| GOAL OF THE EXERCISE |
Give back every record that follows, exactly as written.

[[ DATA open ]]

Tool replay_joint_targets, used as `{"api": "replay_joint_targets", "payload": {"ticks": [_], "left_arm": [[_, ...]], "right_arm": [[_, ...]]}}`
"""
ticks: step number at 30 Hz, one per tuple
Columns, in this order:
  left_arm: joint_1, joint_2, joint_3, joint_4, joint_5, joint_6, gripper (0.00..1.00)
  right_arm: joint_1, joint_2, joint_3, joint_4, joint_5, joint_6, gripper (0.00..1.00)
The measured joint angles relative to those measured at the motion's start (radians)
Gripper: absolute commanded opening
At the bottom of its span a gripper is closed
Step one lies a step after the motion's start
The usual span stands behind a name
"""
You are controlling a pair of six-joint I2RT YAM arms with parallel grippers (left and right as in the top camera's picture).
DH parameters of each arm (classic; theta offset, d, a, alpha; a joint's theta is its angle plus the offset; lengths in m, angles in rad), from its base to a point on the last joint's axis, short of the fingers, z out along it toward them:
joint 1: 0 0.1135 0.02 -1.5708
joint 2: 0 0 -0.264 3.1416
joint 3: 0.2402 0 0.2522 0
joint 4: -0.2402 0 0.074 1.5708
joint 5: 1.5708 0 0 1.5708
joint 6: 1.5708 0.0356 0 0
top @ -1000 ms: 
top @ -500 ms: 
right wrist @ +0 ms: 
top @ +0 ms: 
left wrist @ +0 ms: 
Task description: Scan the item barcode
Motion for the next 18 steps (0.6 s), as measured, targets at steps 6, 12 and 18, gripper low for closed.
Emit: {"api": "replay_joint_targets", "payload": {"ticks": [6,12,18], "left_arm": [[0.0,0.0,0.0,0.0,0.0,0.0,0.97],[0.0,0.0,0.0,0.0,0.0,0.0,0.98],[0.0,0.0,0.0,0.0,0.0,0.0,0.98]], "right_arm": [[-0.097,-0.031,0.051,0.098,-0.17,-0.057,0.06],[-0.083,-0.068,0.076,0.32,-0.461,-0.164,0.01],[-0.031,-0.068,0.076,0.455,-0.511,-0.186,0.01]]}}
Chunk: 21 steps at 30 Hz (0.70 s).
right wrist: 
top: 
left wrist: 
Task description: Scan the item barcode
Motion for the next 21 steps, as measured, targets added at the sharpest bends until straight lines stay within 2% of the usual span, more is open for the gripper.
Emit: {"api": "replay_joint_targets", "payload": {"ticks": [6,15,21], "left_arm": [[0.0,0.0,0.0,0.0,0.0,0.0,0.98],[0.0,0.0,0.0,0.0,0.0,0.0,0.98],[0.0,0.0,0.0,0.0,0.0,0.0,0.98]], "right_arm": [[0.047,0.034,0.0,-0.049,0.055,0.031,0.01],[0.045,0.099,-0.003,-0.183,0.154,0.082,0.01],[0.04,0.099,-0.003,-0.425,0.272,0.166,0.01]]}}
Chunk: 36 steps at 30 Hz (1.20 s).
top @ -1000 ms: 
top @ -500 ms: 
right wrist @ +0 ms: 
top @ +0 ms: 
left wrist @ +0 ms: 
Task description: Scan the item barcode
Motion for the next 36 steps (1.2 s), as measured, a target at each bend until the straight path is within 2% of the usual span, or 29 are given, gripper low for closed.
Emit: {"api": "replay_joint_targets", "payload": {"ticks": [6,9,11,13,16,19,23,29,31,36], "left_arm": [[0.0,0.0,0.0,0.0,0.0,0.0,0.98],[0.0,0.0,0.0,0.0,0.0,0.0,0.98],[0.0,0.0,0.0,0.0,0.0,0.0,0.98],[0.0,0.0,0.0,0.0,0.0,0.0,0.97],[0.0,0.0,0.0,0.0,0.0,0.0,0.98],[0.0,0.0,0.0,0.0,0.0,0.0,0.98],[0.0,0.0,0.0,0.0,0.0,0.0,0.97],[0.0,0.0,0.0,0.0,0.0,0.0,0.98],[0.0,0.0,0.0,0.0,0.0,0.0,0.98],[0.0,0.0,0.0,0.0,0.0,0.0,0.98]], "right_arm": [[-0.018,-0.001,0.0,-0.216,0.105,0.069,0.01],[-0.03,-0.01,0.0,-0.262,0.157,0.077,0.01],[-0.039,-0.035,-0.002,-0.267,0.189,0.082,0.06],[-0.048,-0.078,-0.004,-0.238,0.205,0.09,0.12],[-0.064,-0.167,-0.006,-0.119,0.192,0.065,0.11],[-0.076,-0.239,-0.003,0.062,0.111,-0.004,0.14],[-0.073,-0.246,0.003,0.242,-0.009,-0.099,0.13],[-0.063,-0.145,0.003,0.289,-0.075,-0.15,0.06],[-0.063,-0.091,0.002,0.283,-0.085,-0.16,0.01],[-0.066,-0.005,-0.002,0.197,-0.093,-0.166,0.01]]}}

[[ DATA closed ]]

| EXPECTED ANSWER |
Tool replay_joint_targets, used as `{"api": "replay_joint_targets", "payload": {"ticks": [_], "left_arm": [[_, ...]], "right_arm": [[_, ...]]}}`
"""
ticks: step number at 30 Hz, one per tuple
Columns, in this order:
  left_arm: joint_1, joint_2, joint_3, joint_4, joint_5, joint_6, gripper (0.00..1.00)
  right_arm: joint_1, joint_2, joint_3, joint_4, joint_5, joint_6, gripper (0.00..1.00)
The measured joint angles relative to those measured at the motion's start (radians)
Gripper: absolute commanded opening
At the bottom of its span a gripper is closed
Step one lies a step after the motion's start
The usual span stands behind a name
"""
You are controlling a pair of six-joint I2RT YAM arms with parallel grippers (left and right as in the top camera's picture).
DH parameters of each arm (classic; theta offset, d, a, alpha; a joint's theta is its angle plus the offset; lengths in m, angles in rad), from its base to a point on the last joint's axis, short of the fingers, z out along it toward them:
joint 1: 0 0.1135 0.02 -1.5708
joint 2: 0 0 -0.264 3.1416
joint 3: 0.2402 0 0.2522 0
joint 4: -0.2402 0 0.074 1.5708
joint 5: 1.5708 0 0 1.5708
joint 6: 1.5708 0.0356 0 0
top @ -1000 ms: 
top @ -500 ms: 
right wrist @ +0 ms: 
top @ +0 ms: 
left wrist @ +0 ms: 
Task description: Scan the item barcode
Motion for the next 18 steps (0.6 s), as measured, targets at steps 6, 12 and 18, gripper low for closed.
Emit: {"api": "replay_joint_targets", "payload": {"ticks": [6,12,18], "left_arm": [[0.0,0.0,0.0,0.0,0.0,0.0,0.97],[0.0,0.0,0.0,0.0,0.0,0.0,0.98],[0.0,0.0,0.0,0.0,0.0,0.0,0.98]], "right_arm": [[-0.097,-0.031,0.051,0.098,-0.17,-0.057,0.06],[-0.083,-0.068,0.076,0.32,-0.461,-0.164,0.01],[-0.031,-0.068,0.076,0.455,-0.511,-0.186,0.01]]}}
Chunk: 21 steps at 30 Hz (0.70 s).
right wrist: 
top: 
left wrist: 
Task description: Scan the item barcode
Motion for the next 21 steps, as measured, targets added at the sharpest bends until straight lines stay within 2% of the usual span, more is open for the gripper.
Emit: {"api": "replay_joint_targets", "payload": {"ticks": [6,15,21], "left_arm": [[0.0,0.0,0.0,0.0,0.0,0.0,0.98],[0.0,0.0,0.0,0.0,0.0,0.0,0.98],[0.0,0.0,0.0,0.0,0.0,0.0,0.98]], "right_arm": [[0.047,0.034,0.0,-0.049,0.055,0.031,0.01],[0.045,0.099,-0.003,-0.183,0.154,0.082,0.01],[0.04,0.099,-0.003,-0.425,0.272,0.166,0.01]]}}
Chunk: 36 steps at 30 Hz (1.20 s).
top @ -1000 ms: 
top @ -500 ms: 
right wrist @ +0 ms: 
top @ +0 ms: 
left wrist @ +0 ms: 
Task description: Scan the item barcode
Motion for the next 36 steps (1.2 s), as measured, a target at each bend until the straight path is within 2% of the usual span, or 29 are given, gripper low for closed.
Emit: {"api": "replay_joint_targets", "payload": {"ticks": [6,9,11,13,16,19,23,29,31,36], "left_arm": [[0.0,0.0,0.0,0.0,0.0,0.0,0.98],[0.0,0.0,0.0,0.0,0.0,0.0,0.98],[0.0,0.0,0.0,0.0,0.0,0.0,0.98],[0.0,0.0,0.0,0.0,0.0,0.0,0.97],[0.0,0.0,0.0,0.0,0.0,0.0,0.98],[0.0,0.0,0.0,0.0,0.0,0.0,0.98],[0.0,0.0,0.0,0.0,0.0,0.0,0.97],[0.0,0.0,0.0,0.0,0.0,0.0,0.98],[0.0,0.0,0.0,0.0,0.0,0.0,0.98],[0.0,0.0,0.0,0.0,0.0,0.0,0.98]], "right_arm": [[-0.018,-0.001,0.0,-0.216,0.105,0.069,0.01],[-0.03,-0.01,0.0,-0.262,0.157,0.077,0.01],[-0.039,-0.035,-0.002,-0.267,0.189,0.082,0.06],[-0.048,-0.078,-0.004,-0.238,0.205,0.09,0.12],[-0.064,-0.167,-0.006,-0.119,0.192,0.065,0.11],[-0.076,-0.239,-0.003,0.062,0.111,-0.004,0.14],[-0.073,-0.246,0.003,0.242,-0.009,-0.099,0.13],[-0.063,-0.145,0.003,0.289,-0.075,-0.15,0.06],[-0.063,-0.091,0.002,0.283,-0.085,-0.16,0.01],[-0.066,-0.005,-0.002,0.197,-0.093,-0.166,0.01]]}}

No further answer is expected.